**Brief:**
Print exactly those lines that run from the beginning of the data to the line bearing "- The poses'", inclusive.

+-------+

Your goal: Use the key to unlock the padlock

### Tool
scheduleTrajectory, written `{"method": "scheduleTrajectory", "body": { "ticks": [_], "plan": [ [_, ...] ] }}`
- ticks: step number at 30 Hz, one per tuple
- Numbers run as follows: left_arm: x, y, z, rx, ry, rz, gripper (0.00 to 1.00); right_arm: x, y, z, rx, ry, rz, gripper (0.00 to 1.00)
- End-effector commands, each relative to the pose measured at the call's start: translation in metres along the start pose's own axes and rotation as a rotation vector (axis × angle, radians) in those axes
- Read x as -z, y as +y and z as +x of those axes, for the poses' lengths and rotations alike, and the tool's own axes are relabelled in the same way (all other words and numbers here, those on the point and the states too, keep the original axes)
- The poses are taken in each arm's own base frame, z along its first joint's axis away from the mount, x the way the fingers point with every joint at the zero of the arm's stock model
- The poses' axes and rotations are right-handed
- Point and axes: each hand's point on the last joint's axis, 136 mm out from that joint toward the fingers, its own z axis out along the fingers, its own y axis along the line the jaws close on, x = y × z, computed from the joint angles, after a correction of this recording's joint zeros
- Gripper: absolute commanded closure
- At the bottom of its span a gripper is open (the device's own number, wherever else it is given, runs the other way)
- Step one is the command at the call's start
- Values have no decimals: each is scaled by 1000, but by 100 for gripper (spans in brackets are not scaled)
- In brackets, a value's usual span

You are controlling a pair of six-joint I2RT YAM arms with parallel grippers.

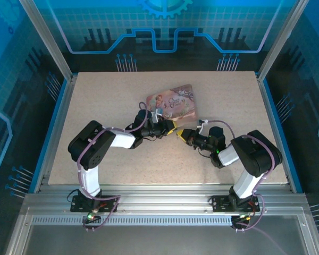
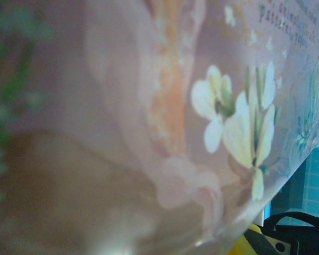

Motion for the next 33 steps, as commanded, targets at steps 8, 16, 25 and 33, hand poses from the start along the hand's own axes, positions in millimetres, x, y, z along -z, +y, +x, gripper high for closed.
{"method": "scheduleTrajectory", "body": {
  "ticks": [8, 16, 25, 33],
  "plan": [
    [-3, 2, 24, 67, 97, 16, 88, -17, 2, -9, -159, -118, -27, 100],
    [-3, -2, 23, 67, 93, 29, 88, -23, -2, -5, -176, -179, -19, 100],
    [-1, -2, 26, 67, 99, 34, 89, -10, -13, -18, -189, -250, 3, 100],
    [-1, -4, 25, 67, 96, 43, 89, -6, -19, -17, -181, -246, 26, 100]
  ]
}}
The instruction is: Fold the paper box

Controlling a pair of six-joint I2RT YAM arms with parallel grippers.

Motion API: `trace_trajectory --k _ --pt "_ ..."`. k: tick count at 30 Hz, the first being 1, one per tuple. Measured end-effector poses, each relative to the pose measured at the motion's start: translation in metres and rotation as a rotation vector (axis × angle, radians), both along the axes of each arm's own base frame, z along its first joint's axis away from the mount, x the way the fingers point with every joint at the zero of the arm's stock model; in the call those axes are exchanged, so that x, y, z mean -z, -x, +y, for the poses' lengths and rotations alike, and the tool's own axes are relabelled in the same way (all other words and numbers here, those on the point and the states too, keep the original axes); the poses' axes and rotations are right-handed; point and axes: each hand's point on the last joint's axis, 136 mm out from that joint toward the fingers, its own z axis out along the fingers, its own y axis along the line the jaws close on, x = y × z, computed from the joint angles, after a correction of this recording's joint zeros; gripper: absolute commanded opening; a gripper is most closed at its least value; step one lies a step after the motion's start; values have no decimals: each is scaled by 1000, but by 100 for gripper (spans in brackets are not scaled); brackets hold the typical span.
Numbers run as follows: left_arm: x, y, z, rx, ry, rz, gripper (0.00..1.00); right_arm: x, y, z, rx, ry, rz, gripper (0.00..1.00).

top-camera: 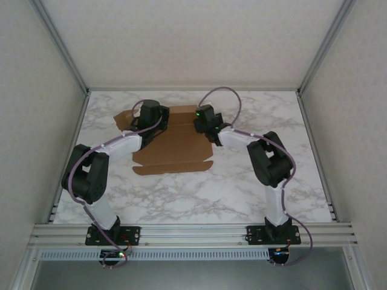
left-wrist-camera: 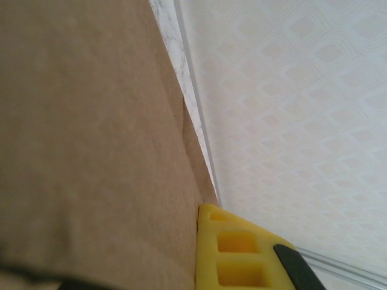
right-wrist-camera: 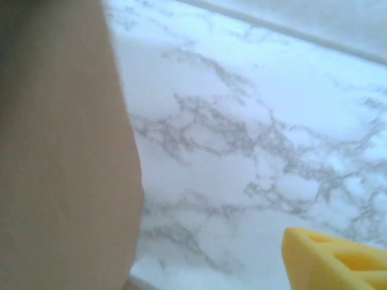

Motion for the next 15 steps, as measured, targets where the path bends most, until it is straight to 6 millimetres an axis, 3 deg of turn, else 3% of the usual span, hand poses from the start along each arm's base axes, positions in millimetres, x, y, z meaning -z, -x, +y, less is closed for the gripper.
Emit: trace_trajectory --k 3,6,11,15 --pt "1 1 -2 10 -6 -2 0 -6 18 -4 -104 -123 -3 80" --pt "0 1 -2 13 -11 -4 0 -34 29 -2 -201 -295 -23 79" --pt "1 1 -2 22 -28 -8 0 -102 20 -6 -266 -558 -122 76" --pt "1 1 -2 25 -33 -17 0 -122 7 -5 -233 -634 -68 70"
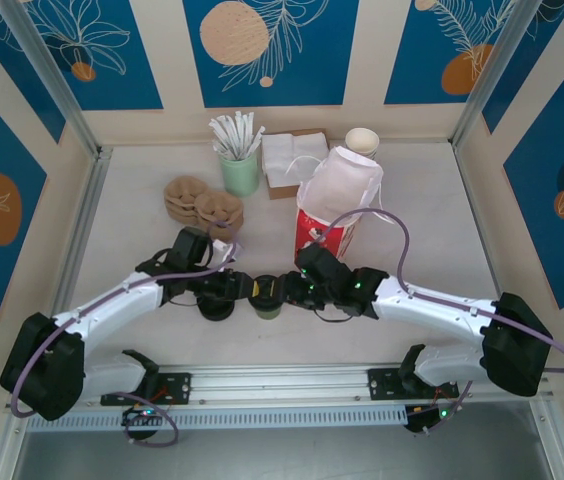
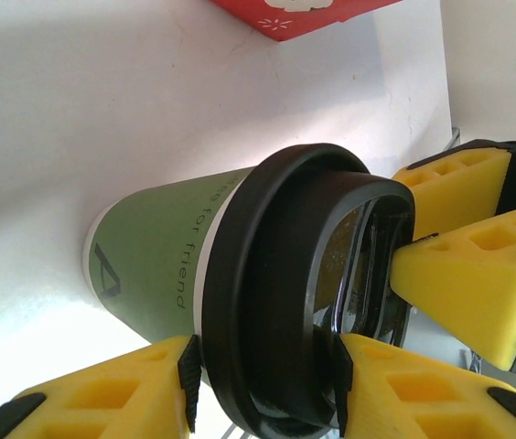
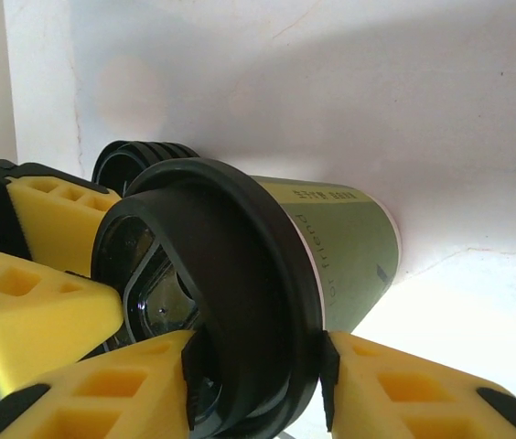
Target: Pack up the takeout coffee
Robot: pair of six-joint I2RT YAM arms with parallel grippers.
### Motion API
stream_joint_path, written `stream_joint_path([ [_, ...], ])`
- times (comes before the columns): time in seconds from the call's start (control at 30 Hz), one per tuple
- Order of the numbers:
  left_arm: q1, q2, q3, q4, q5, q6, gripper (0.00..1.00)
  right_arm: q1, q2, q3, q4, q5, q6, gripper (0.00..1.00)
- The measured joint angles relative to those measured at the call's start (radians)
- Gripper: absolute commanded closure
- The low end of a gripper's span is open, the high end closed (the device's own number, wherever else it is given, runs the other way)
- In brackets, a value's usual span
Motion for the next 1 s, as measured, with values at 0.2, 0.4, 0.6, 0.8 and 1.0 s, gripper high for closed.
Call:
stream_joint_path([
  [0.2,-0.002,0.003,0.032,-0.061,-0.016,0.001,0.56,0.0,0.013,0.029,-0.043,0.002,-0.011,0.52],
  [0.4,-0.002,0.014,0.053,-0.098,-0.026,0.003,0.52,0.0,0.013,0.035,-0.064,-0.001,-0.015,0.5],
  [0.6,-0.002,0.014,0.074,-0.126,-0.037,0.003,0.52,0.0,0.013,0.056,-0.11,-0.001,-0.015,0.48],
  [0.8,-0.002,0.014,0.103,-0.153,-0.041,0.004,0.52,0.0,0.018,0.083,-0.154,-0.001,-0.018,0.46],
  [1.0,-0.002,0.014,0.154,-0.19,-0.05,0.01,0.5,0.0,0.018,0.111,-0.181,-0.001,-0.019,0.45],
])
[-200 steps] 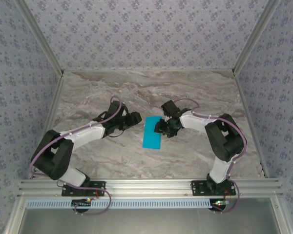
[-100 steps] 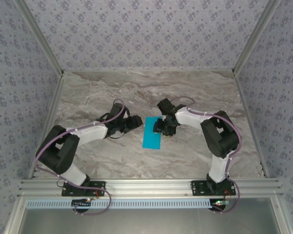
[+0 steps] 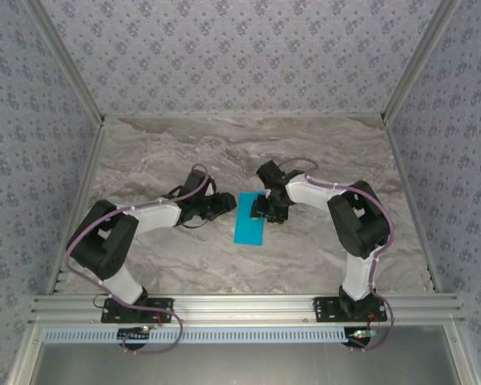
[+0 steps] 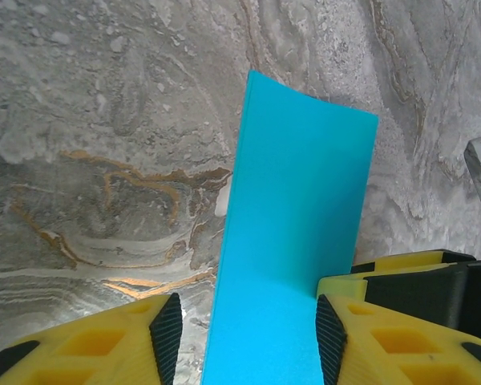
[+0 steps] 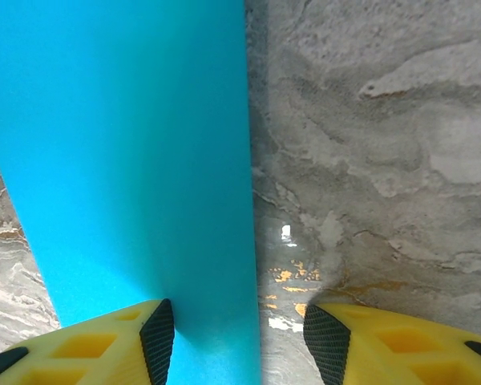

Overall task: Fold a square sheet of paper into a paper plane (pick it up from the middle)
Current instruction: Hold the square sheet of paper at the center of the table.

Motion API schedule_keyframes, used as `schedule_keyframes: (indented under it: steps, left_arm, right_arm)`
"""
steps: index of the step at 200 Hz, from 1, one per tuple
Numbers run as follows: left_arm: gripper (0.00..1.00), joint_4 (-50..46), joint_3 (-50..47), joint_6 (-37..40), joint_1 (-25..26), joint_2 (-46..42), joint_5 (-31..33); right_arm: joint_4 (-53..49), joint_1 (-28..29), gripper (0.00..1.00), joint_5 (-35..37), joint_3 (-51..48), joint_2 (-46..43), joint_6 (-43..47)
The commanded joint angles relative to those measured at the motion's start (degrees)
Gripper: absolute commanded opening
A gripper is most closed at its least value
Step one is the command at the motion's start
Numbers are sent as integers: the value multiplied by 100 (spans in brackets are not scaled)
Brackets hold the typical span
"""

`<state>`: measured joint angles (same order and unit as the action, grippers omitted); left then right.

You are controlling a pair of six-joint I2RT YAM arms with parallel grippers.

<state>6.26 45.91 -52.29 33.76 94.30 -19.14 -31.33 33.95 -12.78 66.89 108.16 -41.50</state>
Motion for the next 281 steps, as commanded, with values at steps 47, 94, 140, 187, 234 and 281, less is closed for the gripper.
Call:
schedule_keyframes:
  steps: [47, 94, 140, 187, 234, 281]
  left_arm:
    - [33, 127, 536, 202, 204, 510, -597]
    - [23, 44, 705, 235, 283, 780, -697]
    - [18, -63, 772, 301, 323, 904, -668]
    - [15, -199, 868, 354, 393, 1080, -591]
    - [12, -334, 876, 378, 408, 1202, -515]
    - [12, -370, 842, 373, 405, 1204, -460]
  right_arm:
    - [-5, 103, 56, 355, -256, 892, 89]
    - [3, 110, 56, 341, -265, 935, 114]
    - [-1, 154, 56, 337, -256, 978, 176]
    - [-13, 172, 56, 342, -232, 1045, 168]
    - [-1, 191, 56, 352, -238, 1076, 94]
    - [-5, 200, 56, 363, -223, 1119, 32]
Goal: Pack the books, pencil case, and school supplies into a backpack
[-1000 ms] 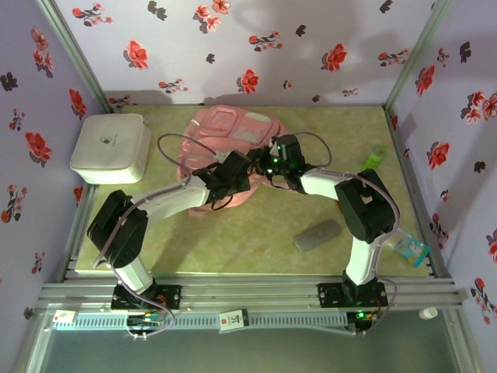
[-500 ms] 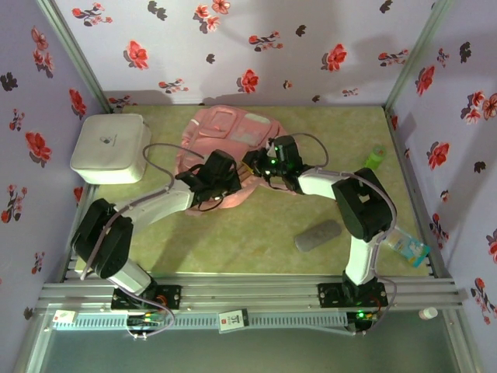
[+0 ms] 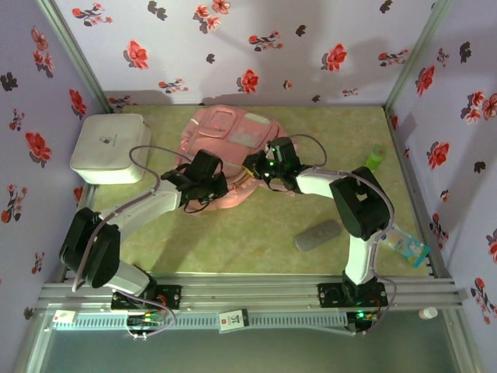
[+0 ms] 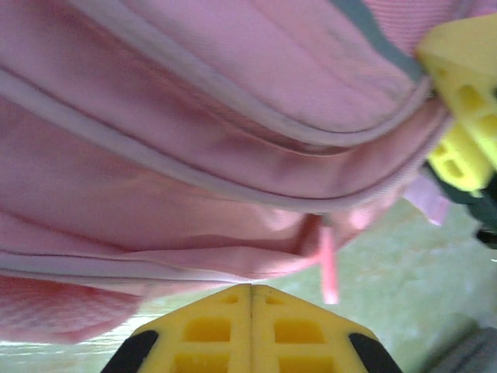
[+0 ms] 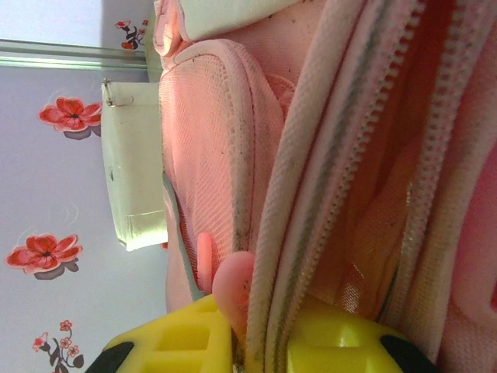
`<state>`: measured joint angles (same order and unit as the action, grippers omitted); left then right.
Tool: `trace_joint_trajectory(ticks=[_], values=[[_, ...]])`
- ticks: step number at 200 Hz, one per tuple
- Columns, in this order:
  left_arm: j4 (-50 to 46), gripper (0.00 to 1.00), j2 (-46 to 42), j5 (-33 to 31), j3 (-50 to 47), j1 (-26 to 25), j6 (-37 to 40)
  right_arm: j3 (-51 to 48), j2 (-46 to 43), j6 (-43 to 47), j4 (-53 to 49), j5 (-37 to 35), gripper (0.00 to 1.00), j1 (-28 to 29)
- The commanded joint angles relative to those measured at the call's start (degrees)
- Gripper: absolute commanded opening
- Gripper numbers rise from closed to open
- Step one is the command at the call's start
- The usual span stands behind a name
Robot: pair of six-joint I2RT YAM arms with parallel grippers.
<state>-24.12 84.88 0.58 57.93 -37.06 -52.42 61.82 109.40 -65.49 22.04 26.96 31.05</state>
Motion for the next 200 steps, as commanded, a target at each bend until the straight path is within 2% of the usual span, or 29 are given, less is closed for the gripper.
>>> trace_joint_trajectory(ticks=[1, 13, 37, 74, 142, 183, 200], values=[[-3.2, 0.01, -0.7, -1.6, -0.5, 0.5, 5.3, 0.1, -0.1, 2.0, -0.8, -3.7, 0.18, -0.4], [-1.6, 0.06, -0.9, 0.8, 0.1, 0.4, 6.9, 0.2, -0.1, 1.8, -0.5, -3.2, 0.18, -0.4], [0.7, 0.20, -1.4, 1.5, 1.8, -0.9, 8.4, 0.1, -0.1, 1.3, 0.3, -2.7, 0.18, -0.4], [1.1, 0.34, 2.1, 2.7, 5.0, -3.0, 9.5, -0.2, -0.4, 1.1, 0.6, -2.7, 0.18, -0.4], [-3.3, 0.37, 9.4, 2.4, 10.5, -3.6, 9.5, -0.5, -1.1, 1.0, 0.6, -2.5, 0.17, -0.4], [-4.7, 0.31, 12.0, 2.6, 11.8, -4.1, 9.0, -0.9, -1.3, 1.1, 0.7, -2.7, 0.18, -0.4], [-4.9, 0.26, 12.8, 2.6, 11.7, -4.1, 8.0, -1.0, -1.3, 1.0, 0.8, -2.7, 0.18, -0.4]])
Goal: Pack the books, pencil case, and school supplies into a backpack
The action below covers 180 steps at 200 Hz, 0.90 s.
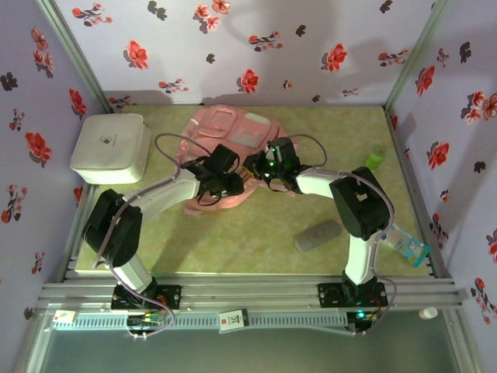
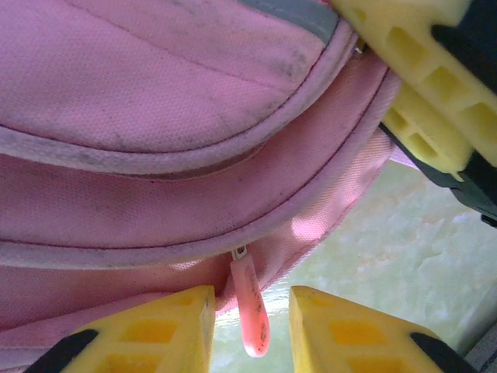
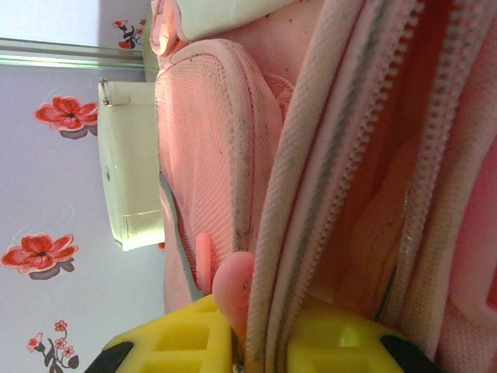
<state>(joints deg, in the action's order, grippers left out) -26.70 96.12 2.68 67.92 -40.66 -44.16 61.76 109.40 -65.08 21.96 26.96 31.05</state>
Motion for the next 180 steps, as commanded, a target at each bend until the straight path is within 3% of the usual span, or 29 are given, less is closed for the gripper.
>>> trace_joint_trajectory(ticks=[1, 75, 145, 180], values=[[-2.3, 0.26, 1.7, 0.4, 1.7, -0.5, -0.3, -0.9, -1.3, 0.6, 0.8, -2.7, 0.18, -0.4], [-4.8, 0.04, -0.1, -4.1, 1.8, -0.3, 0.6, -2.7, -3.0, 1.5, 0.3, -5.2, 0.16, -1.1], [-7.1, 0.00, -4.5, -6.0, -3.5, 2.0, 2.3, -5.5, -5.3, 2.9, -2.0, -9.2, 0.14, -4.0], [-2.9, 0.00, -5.1, -4.2, -5.6, 2.6, 6.6, -6.5, -6.5, 4.0, -2.5, -10.8, 0.15, -5.4]])
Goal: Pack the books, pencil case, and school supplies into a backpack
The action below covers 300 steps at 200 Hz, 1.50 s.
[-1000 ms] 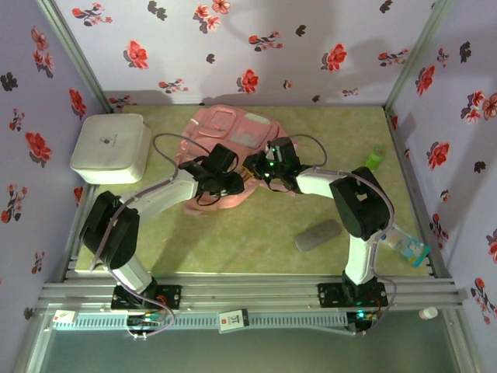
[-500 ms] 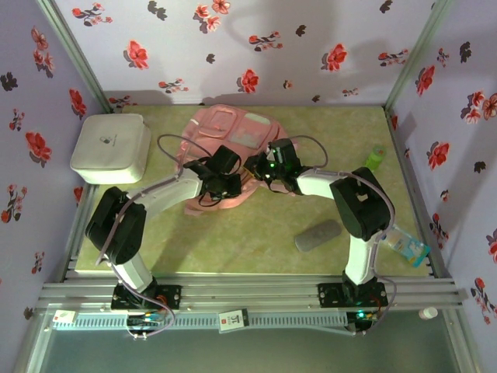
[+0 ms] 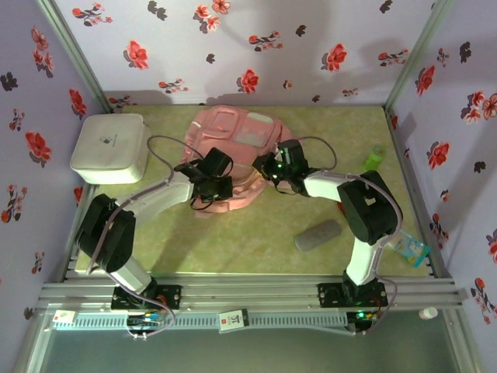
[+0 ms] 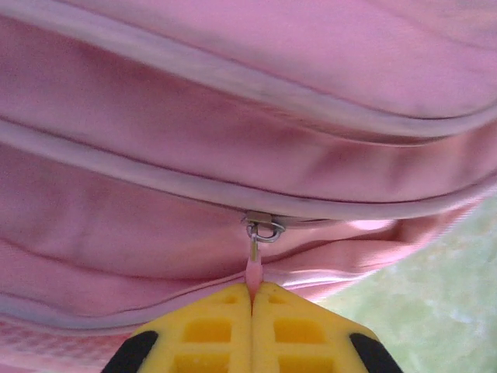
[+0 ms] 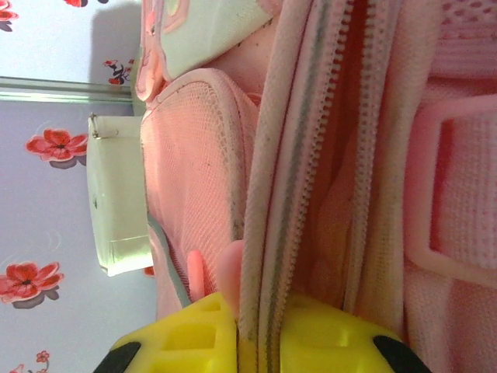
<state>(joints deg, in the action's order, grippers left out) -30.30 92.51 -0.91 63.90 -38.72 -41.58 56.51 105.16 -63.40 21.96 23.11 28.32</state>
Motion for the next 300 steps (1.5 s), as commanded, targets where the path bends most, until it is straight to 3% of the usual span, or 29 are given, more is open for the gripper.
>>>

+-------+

**Finished task:**
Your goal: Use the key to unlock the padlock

### Tool
scheduleTrajectory, written `{"method": "scheduleTrajectory", "body": { "ticks": [_], "plan": [ [_, ...] ] }}`
- ticks: step number at 30 Hz, one per tuple
- Numbers run as follows: left_arm: x, y, z, rx, ry, rz, gripper (0.00 to 1.00); right_arm: x, y, z, rx, ry, rz, gripper (0.00 to 1.00)
- End-effector commands, each relative to the pose measured at the call's start: translation in metres along the start pose's own axes and rotation as a rotation vector (axis × angle, radians) in those axes
- Read x as -z, y as +y and z as +x of those axes, for the poses' lengths and rotations alike, and the tool's own axes are relabelled in the same way (all other words and numbers here, those on the point and the states too, keep the original axes)
- The poses are taken in each arm's own base frame, z along its first joint's axis away from the mount, x the way the fingers point with every joint at the zero of the arm's stock model
- The poses' axes and rotations are right-handed

That completes the exercise.